THE TASK: I'd like the number of lines in the material below that include the word "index", written with no other text.

--

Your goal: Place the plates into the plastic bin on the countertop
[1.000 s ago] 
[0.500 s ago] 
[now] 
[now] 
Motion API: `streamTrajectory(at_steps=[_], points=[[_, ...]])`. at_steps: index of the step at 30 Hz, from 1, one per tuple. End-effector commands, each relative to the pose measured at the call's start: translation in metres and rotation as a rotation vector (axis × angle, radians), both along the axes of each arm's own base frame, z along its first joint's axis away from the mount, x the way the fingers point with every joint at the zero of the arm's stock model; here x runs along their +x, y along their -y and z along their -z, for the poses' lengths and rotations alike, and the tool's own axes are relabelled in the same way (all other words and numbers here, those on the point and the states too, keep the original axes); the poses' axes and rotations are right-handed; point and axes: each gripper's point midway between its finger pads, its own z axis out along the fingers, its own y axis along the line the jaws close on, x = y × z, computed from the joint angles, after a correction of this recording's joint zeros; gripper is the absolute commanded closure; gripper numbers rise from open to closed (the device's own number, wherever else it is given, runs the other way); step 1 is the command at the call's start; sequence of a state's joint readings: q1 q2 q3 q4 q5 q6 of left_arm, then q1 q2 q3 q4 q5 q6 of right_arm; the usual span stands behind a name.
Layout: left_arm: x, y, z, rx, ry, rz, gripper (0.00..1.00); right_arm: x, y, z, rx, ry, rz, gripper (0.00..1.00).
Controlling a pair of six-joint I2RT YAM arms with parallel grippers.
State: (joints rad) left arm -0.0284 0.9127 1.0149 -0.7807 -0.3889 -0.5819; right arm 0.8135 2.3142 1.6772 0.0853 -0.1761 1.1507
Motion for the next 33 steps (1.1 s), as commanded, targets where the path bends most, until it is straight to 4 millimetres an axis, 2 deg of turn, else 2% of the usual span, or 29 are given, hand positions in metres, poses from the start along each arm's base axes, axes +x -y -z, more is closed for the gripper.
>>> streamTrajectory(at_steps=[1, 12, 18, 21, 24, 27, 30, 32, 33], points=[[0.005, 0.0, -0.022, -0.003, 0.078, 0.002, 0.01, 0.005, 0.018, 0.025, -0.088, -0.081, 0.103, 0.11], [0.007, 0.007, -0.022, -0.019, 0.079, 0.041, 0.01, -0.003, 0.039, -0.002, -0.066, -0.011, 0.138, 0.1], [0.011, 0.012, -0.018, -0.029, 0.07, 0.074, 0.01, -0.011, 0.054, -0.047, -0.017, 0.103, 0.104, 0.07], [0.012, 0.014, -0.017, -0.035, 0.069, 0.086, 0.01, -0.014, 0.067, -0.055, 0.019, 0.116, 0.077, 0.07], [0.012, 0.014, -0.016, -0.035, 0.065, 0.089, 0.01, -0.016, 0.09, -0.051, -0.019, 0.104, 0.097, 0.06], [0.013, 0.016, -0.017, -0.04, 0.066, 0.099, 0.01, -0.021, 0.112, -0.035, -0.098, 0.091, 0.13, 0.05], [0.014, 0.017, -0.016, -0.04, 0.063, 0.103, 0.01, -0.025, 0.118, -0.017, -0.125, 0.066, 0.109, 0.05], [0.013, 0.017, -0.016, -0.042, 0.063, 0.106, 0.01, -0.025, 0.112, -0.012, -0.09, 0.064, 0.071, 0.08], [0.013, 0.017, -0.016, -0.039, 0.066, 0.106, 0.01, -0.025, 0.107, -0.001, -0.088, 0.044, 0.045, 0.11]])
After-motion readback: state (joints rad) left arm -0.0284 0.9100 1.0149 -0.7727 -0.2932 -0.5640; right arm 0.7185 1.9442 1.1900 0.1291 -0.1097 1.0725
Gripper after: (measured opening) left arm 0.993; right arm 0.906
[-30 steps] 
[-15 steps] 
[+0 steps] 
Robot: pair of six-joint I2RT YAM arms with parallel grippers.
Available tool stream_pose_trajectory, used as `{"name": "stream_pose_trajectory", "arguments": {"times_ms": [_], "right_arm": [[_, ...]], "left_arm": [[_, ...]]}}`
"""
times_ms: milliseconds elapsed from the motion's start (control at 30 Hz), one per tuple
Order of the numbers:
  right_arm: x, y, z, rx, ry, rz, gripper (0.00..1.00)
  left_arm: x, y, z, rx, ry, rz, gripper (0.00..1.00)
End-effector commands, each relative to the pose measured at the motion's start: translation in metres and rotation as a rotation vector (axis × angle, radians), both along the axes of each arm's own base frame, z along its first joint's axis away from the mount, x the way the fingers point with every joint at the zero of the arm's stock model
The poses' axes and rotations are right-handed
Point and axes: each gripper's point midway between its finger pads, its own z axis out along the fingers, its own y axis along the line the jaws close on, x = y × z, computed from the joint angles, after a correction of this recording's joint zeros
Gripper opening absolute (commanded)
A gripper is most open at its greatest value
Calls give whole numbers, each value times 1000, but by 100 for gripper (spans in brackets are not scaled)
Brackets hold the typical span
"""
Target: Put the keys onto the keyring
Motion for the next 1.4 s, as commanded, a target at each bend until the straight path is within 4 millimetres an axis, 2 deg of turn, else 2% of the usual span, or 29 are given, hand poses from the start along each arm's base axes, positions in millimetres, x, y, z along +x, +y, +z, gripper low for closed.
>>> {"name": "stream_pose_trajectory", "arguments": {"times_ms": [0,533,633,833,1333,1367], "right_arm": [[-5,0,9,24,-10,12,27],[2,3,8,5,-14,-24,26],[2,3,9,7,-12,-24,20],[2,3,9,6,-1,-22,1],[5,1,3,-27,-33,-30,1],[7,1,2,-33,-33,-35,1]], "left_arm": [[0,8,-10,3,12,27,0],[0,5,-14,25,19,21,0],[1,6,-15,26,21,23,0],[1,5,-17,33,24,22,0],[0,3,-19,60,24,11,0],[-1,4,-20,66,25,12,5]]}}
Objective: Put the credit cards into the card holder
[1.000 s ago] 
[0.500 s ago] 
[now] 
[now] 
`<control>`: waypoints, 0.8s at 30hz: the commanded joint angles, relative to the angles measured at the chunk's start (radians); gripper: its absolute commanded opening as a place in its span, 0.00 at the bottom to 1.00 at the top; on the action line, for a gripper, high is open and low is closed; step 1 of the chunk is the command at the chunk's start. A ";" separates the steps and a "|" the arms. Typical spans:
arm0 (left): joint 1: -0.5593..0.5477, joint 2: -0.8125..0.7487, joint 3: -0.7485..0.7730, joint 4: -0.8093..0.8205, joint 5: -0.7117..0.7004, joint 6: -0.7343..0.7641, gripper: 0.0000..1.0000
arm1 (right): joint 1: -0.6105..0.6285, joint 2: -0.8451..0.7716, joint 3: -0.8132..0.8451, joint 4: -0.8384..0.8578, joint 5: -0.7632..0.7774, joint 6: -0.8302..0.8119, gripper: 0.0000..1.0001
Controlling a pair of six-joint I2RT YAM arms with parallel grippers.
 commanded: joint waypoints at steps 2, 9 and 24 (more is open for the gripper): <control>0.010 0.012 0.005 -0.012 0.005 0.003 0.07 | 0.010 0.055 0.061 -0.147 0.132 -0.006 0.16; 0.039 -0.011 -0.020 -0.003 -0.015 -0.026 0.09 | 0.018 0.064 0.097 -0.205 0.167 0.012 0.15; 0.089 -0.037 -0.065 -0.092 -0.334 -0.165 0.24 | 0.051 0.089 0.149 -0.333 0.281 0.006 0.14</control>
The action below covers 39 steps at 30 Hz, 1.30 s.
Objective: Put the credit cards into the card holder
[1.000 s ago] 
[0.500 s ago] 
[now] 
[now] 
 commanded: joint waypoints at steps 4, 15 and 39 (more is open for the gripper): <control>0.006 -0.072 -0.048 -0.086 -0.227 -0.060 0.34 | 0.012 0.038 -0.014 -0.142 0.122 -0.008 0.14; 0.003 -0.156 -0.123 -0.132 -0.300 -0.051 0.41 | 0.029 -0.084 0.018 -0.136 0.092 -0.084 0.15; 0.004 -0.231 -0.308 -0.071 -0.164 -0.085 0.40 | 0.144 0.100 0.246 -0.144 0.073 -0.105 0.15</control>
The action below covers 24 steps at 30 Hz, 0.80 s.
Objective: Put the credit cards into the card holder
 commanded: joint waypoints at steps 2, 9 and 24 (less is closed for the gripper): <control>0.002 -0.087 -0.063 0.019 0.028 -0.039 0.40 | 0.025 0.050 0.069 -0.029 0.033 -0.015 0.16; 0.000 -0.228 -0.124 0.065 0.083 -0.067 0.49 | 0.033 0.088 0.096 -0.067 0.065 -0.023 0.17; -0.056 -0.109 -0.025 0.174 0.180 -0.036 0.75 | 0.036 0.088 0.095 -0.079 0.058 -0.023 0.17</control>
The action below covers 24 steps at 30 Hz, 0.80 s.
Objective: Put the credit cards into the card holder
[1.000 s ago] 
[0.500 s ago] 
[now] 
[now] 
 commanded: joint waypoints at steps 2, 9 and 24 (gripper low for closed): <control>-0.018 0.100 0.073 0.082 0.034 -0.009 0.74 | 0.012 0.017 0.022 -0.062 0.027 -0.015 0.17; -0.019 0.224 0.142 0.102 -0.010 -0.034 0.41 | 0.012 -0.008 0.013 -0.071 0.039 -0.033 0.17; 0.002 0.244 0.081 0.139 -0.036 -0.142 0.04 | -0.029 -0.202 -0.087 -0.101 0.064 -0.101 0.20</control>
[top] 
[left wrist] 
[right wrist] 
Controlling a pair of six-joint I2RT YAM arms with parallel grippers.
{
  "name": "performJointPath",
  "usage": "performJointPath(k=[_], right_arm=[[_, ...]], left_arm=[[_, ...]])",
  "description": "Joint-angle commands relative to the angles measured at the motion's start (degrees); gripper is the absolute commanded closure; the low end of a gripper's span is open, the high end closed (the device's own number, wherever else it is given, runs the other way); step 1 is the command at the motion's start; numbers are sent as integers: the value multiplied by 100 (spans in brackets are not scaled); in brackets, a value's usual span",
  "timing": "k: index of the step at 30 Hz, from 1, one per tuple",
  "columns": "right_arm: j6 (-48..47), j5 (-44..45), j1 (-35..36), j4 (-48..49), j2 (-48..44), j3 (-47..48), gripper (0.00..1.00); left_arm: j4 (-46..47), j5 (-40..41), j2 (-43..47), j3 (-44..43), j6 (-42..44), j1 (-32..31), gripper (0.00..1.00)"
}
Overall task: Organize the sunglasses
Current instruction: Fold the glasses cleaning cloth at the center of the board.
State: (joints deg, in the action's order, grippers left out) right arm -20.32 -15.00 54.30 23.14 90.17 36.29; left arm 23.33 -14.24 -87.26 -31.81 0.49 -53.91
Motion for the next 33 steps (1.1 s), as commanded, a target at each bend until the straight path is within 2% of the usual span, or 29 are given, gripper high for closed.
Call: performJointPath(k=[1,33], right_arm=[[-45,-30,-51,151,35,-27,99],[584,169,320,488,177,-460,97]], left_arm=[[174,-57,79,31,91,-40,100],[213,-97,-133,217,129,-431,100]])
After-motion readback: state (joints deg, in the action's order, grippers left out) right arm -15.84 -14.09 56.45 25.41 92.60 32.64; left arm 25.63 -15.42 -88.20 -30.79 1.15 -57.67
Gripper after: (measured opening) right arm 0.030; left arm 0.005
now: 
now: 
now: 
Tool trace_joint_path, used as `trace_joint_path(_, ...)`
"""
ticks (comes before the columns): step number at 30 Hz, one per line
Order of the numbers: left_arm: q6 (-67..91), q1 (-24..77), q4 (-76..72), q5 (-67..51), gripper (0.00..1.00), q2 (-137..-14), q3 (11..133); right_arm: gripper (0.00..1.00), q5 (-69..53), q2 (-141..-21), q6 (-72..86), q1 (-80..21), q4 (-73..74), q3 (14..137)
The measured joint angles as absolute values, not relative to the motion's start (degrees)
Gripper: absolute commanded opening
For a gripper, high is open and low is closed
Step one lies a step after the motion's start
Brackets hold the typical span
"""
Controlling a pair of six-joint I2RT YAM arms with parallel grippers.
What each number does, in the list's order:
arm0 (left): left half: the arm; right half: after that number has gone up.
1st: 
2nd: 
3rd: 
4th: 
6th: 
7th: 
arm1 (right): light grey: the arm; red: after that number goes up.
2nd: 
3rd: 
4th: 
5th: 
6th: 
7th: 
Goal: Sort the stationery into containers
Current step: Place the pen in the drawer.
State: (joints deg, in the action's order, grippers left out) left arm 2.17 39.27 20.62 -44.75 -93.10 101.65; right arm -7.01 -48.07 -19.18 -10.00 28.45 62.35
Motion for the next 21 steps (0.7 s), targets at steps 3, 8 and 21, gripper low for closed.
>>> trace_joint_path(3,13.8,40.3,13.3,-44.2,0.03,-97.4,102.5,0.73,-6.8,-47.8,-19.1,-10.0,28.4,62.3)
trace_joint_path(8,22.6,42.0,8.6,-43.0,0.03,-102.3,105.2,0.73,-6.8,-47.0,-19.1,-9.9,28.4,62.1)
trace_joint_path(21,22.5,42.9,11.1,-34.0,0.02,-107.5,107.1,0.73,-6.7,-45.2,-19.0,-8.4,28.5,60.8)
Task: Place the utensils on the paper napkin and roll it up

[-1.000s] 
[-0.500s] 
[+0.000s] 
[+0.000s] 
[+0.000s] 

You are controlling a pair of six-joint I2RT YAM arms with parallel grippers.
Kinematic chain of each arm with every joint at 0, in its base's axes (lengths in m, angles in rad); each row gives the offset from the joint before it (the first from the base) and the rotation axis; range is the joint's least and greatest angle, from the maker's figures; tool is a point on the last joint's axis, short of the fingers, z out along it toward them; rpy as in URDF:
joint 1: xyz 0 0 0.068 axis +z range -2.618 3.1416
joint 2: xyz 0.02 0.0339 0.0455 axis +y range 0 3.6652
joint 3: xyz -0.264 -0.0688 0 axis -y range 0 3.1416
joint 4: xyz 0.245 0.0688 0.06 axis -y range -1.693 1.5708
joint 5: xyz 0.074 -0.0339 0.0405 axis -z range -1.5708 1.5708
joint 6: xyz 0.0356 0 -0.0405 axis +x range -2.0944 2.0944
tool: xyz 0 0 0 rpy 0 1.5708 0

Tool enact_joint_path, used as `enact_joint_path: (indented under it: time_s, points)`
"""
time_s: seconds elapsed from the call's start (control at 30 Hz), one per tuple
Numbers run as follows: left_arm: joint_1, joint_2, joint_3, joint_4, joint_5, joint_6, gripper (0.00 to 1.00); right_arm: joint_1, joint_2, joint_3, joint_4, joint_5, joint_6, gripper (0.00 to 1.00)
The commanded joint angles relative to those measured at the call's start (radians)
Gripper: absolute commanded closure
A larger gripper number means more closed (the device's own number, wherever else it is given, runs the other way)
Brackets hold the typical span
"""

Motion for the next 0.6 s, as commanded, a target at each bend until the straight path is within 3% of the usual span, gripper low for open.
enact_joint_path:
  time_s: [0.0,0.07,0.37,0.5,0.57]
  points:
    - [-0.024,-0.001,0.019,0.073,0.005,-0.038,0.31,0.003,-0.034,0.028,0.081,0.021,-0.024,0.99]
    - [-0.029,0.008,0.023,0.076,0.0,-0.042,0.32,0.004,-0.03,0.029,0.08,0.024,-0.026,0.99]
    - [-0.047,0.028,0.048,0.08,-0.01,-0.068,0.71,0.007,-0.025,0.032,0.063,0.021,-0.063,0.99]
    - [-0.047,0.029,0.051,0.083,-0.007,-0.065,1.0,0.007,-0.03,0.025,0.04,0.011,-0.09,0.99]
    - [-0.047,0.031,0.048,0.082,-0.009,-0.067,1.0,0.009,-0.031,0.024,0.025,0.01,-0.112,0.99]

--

RESPONSE FOR THIS EXERCISE: 2